Exercise prompt:
Lines from the records below that contain the word "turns" are to be copied out.

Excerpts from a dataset
-*-

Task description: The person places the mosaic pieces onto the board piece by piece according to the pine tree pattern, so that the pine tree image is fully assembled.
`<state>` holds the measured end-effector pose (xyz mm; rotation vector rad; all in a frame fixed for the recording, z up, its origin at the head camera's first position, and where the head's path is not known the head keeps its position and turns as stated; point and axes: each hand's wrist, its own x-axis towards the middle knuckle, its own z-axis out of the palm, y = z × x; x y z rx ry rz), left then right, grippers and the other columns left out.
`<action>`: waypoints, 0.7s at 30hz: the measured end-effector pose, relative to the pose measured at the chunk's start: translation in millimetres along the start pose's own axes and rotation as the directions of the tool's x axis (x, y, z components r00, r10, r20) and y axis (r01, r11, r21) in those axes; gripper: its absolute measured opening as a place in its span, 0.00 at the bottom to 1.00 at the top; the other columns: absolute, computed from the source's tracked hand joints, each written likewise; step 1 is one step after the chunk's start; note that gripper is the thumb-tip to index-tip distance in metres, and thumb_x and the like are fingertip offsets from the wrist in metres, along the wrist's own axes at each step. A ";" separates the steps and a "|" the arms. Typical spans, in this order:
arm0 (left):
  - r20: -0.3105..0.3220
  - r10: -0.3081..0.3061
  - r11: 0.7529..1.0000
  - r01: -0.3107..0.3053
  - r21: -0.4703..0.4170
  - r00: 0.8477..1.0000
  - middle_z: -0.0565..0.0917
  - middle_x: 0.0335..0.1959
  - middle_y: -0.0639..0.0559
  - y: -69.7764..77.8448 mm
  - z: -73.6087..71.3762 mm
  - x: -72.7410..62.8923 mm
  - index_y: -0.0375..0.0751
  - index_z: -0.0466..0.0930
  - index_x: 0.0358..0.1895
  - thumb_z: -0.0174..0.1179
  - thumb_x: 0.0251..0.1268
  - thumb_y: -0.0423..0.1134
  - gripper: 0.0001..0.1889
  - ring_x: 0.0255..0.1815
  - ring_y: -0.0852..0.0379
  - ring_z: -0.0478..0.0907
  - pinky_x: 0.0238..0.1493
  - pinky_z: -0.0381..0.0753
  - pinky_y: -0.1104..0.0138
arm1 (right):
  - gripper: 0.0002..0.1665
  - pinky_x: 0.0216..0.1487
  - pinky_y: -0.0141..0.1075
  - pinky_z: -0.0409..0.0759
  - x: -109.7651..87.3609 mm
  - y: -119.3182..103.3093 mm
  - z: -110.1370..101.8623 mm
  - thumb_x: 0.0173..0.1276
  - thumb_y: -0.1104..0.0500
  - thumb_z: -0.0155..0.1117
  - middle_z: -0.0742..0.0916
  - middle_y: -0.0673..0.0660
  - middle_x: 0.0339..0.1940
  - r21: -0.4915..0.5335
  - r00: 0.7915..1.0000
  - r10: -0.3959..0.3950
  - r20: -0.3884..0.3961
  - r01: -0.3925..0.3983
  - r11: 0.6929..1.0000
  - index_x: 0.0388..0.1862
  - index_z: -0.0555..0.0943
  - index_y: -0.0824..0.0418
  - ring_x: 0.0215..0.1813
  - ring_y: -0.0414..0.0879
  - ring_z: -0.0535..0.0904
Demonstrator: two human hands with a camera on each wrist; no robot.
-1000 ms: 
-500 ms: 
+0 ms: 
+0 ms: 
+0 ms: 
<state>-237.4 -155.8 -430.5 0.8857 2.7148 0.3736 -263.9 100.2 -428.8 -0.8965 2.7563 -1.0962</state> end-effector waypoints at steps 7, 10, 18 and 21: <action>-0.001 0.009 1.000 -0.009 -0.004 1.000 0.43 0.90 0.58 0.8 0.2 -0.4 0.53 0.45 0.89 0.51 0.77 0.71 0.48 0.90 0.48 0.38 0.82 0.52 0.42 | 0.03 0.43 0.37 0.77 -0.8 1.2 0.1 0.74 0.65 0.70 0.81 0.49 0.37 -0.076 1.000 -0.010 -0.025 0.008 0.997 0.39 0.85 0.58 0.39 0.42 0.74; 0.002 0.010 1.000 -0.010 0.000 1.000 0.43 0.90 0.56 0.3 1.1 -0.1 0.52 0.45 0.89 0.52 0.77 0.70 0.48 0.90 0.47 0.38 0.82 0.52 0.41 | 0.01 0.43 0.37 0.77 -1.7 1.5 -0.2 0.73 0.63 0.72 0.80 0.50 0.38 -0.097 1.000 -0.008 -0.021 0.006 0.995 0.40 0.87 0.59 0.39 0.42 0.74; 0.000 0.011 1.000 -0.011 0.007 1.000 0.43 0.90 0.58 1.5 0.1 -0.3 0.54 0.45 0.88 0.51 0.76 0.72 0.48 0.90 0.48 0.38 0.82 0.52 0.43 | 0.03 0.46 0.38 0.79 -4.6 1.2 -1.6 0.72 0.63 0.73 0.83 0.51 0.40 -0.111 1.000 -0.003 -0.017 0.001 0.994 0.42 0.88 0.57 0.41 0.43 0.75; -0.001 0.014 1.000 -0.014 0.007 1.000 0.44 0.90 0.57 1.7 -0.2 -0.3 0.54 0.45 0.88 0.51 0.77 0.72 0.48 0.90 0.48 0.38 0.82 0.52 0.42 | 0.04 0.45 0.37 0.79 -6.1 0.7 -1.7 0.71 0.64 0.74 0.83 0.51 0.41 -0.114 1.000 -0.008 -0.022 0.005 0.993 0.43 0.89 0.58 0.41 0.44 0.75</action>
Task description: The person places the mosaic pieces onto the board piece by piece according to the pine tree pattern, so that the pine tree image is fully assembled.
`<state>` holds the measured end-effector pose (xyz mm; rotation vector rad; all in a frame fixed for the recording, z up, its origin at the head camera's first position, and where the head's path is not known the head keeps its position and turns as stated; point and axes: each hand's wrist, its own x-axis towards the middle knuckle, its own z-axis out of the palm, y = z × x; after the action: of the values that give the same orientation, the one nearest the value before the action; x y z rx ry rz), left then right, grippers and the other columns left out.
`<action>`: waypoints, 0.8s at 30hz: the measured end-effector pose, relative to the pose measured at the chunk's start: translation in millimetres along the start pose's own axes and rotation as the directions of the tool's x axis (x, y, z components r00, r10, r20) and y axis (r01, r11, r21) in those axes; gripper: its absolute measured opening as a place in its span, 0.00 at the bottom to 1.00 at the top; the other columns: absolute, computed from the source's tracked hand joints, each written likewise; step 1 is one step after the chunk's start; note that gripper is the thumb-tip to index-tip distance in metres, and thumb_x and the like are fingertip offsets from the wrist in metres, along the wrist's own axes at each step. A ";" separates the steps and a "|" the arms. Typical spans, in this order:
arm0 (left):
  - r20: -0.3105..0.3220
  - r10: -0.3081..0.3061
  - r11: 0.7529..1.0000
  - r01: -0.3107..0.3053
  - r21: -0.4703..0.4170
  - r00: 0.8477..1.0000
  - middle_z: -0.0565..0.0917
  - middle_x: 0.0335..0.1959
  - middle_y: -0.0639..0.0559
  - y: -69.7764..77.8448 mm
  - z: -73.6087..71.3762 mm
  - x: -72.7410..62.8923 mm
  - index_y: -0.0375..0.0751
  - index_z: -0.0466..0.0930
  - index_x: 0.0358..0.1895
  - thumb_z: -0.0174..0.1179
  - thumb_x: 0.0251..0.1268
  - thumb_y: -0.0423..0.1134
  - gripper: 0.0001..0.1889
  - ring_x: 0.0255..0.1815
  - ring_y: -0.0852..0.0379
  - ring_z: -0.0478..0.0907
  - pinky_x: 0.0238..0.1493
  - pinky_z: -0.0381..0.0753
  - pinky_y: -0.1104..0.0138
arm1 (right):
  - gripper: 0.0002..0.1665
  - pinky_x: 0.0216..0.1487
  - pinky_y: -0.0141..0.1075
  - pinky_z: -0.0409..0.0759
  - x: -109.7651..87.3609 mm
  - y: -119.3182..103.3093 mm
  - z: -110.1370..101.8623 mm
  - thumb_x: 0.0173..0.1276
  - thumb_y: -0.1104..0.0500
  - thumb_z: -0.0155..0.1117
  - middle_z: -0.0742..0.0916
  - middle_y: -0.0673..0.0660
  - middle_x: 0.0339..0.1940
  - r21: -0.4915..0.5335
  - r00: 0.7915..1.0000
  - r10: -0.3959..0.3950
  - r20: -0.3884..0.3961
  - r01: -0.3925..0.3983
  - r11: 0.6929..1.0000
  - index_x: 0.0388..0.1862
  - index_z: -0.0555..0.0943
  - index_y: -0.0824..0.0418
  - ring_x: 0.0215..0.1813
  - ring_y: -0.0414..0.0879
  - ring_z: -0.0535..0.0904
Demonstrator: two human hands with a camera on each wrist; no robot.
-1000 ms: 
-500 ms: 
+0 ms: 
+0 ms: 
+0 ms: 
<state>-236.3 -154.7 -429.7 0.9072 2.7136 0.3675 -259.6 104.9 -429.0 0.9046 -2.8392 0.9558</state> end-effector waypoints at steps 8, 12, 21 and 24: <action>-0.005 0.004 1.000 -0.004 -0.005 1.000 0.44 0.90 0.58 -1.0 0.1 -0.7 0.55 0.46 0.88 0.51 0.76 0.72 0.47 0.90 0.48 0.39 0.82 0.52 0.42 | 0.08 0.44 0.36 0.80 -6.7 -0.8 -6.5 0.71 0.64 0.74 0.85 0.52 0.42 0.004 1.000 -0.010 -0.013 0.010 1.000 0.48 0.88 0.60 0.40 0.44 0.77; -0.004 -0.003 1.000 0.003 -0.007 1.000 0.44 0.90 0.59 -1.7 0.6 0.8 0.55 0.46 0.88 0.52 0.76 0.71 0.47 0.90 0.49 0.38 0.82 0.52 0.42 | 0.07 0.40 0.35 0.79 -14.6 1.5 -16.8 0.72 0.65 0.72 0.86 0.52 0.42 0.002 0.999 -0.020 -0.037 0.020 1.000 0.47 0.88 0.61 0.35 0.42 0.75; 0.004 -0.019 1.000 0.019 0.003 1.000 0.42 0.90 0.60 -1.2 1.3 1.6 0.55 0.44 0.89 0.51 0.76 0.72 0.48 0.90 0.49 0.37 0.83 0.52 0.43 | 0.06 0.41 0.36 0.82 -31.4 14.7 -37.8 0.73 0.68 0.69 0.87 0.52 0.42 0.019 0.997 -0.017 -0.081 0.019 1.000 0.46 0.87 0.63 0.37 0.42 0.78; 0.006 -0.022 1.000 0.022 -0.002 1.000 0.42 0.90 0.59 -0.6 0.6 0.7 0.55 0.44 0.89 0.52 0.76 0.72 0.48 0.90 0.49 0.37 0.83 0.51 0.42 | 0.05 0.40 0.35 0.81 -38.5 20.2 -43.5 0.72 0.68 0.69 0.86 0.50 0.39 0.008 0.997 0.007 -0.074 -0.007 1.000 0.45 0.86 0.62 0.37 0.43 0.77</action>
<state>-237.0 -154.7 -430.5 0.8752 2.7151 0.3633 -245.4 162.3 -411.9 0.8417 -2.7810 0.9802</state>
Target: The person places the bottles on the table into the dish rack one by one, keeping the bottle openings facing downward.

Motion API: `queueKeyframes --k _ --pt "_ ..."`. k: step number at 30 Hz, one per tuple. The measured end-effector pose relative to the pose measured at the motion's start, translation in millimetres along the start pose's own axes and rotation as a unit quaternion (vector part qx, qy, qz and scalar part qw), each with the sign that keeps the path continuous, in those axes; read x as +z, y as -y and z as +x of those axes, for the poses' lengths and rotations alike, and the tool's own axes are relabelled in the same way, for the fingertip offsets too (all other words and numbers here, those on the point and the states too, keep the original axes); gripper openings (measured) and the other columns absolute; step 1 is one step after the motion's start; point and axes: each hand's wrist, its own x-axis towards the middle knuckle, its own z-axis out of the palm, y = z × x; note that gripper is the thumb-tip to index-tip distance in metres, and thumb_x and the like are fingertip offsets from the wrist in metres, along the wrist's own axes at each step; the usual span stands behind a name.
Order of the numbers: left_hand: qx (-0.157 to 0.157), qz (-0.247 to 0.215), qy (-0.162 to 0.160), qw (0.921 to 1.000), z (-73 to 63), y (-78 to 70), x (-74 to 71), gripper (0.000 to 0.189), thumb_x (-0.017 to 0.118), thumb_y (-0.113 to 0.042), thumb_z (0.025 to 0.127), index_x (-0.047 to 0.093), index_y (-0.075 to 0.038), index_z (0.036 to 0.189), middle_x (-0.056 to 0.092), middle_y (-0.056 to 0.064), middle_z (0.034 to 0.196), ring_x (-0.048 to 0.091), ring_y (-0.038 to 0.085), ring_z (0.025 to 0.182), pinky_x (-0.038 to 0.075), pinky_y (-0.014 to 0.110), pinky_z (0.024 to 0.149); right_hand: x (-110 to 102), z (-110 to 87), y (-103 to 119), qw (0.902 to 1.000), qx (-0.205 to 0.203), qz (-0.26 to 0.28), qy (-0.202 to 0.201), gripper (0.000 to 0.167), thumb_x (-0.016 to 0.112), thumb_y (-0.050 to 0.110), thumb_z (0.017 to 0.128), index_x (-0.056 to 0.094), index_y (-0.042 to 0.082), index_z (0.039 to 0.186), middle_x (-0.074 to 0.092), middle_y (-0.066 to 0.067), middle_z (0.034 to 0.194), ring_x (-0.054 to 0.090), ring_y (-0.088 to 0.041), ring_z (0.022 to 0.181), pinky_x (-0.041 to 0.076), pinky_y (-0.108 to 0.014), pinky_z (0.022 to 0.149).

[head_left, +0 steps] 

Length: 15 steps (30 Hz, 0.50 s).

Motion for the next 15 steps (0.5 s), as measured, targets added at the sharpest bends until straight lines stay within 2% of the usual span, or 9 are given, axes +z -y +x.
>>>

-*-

Solution to the exercise:
`<state>` holds the measured end-effector pose (xyz mm; rotation vector rad; all in a frame fixed for the recording, z up, its origin at the head camera's first position, and where the head's path is not known the head keeps its position and turns as stated; point and axes: each hand's wrist, its own x-axis towards the middle knuckle, its own z-axis out of the palm, y = z × x; x y z rx ry rz), left then right, grippers and the other columns left out.
`<state>` holds the measured end-effector pose (xyz mm; rotation vector rad; all in a frame fixed for the recording, z up, its origin at the head camera's first position, and where the head's path is not known the head keeps its position and turns as stated; point and axes: each hand's wrist, its own x-axis towards the middle knuckle, its own z-axis out of the palm, y = z × x; after the action: of the values that give the same orientation, the one nearest the value before the action; x y z rx ry rz), left then right, grippers and the other columns left out.

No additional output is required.